Omit every picture, then give all the entries again exactly.

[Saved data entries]
'''

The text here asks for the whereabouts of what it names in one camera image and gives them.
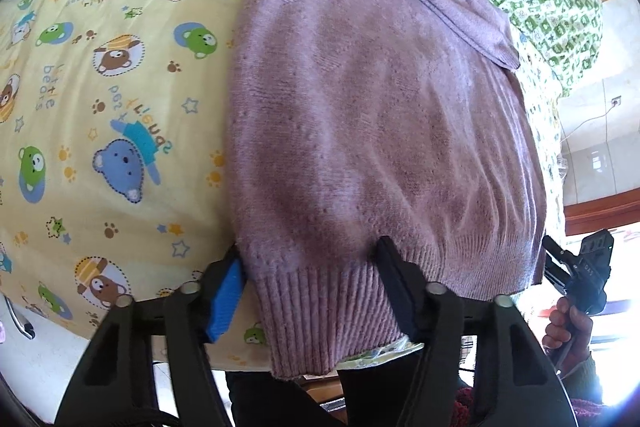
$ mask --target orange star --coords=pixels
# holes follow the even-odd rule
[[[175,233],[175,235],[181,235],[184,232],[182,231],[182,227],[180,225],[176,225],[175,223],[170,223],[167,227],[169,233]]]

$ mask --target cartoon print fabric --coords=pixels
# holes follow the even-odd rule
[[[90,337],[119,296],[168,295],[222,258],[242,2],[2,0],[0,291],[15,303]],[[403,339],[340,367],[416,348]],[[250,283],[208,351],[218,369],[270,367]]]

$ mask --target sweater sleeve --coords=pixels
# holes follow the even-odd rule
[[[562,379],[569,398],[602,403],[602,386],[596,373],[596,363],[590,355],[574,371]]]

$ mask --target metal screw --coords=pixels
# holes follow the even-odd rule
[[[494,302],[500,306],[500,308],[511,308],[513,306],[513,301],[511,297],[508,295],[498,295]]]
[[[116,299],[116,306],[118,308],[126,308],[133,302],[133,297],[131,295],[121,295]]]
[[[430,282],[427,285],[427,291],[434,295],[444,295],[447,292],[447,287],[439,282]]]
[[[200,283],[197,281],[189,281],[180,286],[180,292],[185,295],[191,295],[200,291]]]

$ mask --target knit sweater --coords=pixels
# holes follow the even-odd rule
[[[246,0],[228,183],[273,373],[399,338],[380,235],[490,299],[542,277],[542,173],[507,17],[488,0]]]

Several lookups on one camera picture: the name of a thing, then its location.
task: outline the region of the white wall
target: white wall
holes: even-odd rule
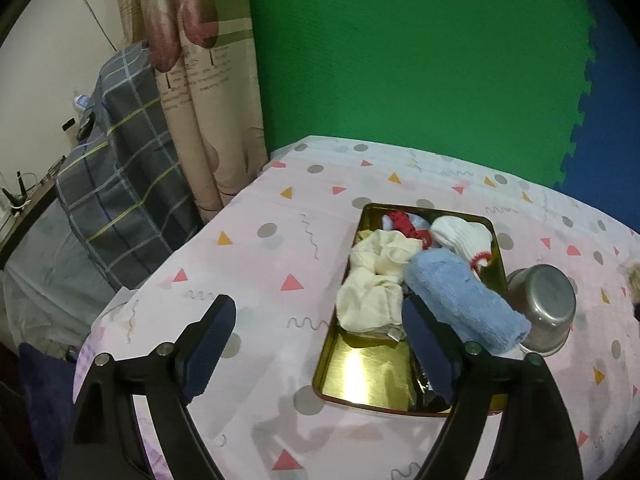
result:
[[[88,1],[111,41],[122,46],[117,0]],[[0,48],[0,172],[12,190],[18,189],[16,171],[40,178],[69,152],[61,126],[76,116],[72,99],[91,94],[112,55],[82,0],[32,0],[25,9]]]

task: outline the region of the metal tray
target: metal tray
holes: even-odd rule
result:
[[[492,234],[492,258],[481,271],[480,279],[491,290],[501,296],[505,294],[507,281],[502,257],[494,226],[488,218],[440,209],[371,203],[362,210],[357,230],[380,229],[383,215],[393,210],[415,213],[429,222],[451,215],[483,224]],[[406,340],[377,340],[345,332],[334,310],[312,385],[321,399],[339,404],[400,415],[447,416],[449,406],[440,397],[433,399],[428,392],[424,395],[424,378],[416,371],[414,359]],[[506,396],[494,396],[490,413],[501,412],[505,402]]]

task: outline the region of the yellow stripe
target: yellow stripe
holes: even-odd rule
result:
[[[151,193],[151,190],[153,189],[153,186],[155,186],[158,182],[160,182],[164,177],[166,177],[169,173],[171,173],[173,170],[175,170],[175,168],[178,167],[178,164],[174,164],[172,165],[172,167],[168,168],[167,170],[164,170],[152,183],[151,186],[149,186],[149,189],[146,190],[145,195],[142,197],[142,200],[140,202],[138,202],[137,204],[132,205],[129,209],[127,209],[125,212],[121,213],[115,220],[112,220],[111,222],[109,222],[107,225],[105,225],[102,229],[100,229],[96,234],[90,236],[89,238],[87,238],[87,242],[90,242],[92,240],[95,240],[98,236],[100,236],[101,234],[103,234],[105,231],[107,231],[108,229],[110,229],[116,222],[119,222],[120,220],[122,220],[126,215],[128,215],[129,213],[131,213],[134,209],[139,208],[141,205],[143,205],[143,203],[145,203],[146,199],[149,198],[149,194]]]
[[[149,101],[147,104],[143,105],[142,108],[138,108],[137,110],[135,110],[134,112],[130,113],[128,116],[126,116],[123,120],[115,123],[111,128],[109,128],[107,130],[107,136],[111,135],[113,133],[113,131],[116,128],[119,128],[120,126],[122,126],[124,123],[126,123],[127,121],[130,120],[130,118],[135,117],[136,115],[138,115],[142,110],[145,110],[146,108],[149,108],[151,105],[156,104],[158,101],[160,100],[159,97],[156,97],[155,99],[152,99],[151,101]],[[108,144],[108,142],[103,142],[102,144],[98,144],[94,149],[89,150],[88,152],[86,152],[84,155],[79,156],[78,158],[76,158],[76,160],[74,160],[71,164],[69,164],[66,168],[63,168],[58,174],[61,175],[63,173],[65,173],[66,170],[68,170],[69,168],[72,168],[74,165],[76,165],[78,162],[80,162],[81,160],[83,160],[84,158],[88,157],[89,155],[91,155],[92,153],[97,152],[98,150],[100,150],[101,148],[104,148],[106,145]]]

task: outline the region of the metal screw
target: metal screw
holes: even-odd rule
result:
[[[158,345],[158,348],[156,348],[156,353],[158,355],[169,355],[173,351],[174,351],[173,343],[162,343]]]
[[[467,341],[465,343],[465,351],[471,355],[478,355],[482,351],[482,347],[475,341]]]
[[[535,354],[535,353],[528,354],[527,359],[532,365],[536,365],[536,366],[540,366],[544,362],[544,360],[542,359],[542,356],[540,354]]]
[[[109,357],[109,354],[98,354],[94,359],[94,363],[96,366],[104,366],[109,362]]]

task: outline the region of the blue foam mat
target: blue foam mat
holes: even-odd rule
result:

'''

§ **RESULT FOR THIS TASK**:
The text here asks for the whereabouts of what it names in one camera image and gives them.
$ mask --target orange star --coords=pixels
# holes follow the even-odd rule
[[[175,233],[175,235],[181,235],[184,232],[182,231],[182,227],[180,225],[176,225],[175,223],[170,223],[167,227],[169,233]]]

$ mask --target cartoon print fabric --coords=pixels
# holes follow the even-odd rule
[[[90,337],[119,296],[168,295],[222,258],[242,2],[2,0],[0,291],[15,303]],[[403,339],[340,367],[416,348]],[[250,283],[208,351],[218,369],[270,367]]]

$ mask --target sweater sleeve --coords=pixels
# holes follow the even-odd rule
[[[562,379],[569,398],[602,403],[602,386],[596,373],[596,363],[590,355],[574,371]]]

$ mask --target metal screw --coords=pixels
# holes follow the even-odd rule
[[[494,302],[500,306],[500,308],[511,308],[513,306],[513,301],[511,297],[508,295],[498,295]]]
[[[116,299],[116,306],[118,308],[126,308],[133,302],[133,297],[131,295],[121,295]]]
[[[430,282],[427,285],[427,291],[434,295],[444,295],[447,292],[447,287],[439,282]]]
[[[200,283],[197,281],[189,281],[180,286],[180,292],[185,295],[191,295],[200,291]]]

$ mask --target knit sweater --coords=pixels
# holes follow the even-odd rule
[[[246,0],[228,183],[273,373],[399,338],[380,235],[490,299],[542,277],[542,173],[507,17],[488,0]]]

Several lookups on one camera picture: the name of a thing, then its location.
task: outline the region of the white wall
target: white wall
holes: even-odd rule
result:
[[[88,1],[111,41],[122,46],[117,0]],[[0,48],[0,172],[12,190],[18,189],[16,171],[40,178],[69,152],[61,126],[76,116],[72,99],[91,94],[112,55],[82,0],[32,0],[25,9]]]

task: outline the region of the metal tray
target: metal tray
holes: even-odd rule
result:
[[[492,234],[492,258],[481,271],[480,279],[491,290],[501,296],[505,294],[507,281],[502,257],[494,226],[488,218],[440,209],[371,203],[362,210],[357,230],[380,229],[383,215],[393,210],[415,213],[429,222],[451,215],[483,224]],[[406,340],[377,340],[345,332],[334,310],[312,385],[321,399],[339,404],[400,415],[447,416],[449,406],[440,397],[433,399],[428,392],[424,395],[424,378],[416,371],[414,359]],[[506,396],[494,396],[490,413],[501,412],[505,402]]]

task: outline the region of the yellow stripe
target: yellow stripe
holes: even-odd rule
result:
[[[151,193],[151,190],[153,189],[153,186],[155,186],[158,182],[160,182],[164,177],[166,177],[169,173],[171,173],[173,170],[175,170],[175,168],[178,167],[178,164],[174,164],[172,165],[172,167],[168,168],[167,170],[164,170],[152,183],[151,186],[149,186],[149,189],[146,190],[145,195],[142,197],[142,200],[140,202],[138,202],[137,204],[132,205],[129,209],[127,209],[125,212],[121,213],[115,220],[112,220],[111,222],[109,222],[107,225],[105,225],[102,229],[100,229],[96,234],[90,236],[89,238],[87,238],[87,242],[90,242],[92,240],[95,240],[98,236],[100,236],[101,234],[103,234],[105,231],[107,231],[108,229],[110,229],[116,222],[119,222],[120,220],[122,220],[126,215],[128,215],[129,213],[131,213],[134,209],[139,208],[141,205],[143,205],[143,203],[145,203],[146,199],[149,198],[149,194]]]
[[[149,101],[147,104],[143,105],[142,108],[138,108],[137,110],[135,110],[134,112],[130,113],[128,116],[126,116],[123,120],[115,123],[111,128],[109,128],[107,130],[107,136],[111,135],[113,133],[113,131],[116,128],[119,128],[120,126],[122,126],[124,123],[126,123],[127,121],[130,120],[130,118],[135,117],[136,115],[138,115],[142,110],[145,110],[146,108],[149,108],[151,105],[156,104],[158,101],[160,100],[159,97],[156,97],[155,99],[152,99],[151,101]],[[108,144],[108,142],[103,142],[102,144],[98,144],[94,149],[89,150],[88,152],[86,152],[84,155],[79,156],[78,158],[76,158],[76,160],[74,160],[71,164],[69,164],[66,168],[63,168],[58,174],[61,175],[63,173],[65,173],[66,170],[68,170],[69,168],[72,168],[74,165],[76,165],[78,162],[80,162],[81,160],[83,160],[84,158],[88,157],[89,155],[91,155],[92,153],[97,152],[98,150],[100,150],[101,148],[104,148],[106,145]]]

task: outline the region of the metal screw
target: metal screw
holes: even-odd rule
result:
[[[158,345],[158,348],[156,348],[156,353],[158,355],[169,355],[173,351],[174,351],[173,343],[162,343]]]
[[[467,341],[465,343],[465,351],[471,355],[478,355],[482,351],[482,347],[475,341]]]
[[[535,354],[535,353],[528,354],[527,359],[532,365],[536,365],[536,366],[540,366],[544,362],[544,360],[542,359],[542,356],[540,354]]]
[[[109,357],[109,354],[98,354],[94,359],[94,363],[96,366],[104,366],[109,362]]]

task: outline the region of the blue foam mat
target: blue foam mat
holes: even-odd rule
result:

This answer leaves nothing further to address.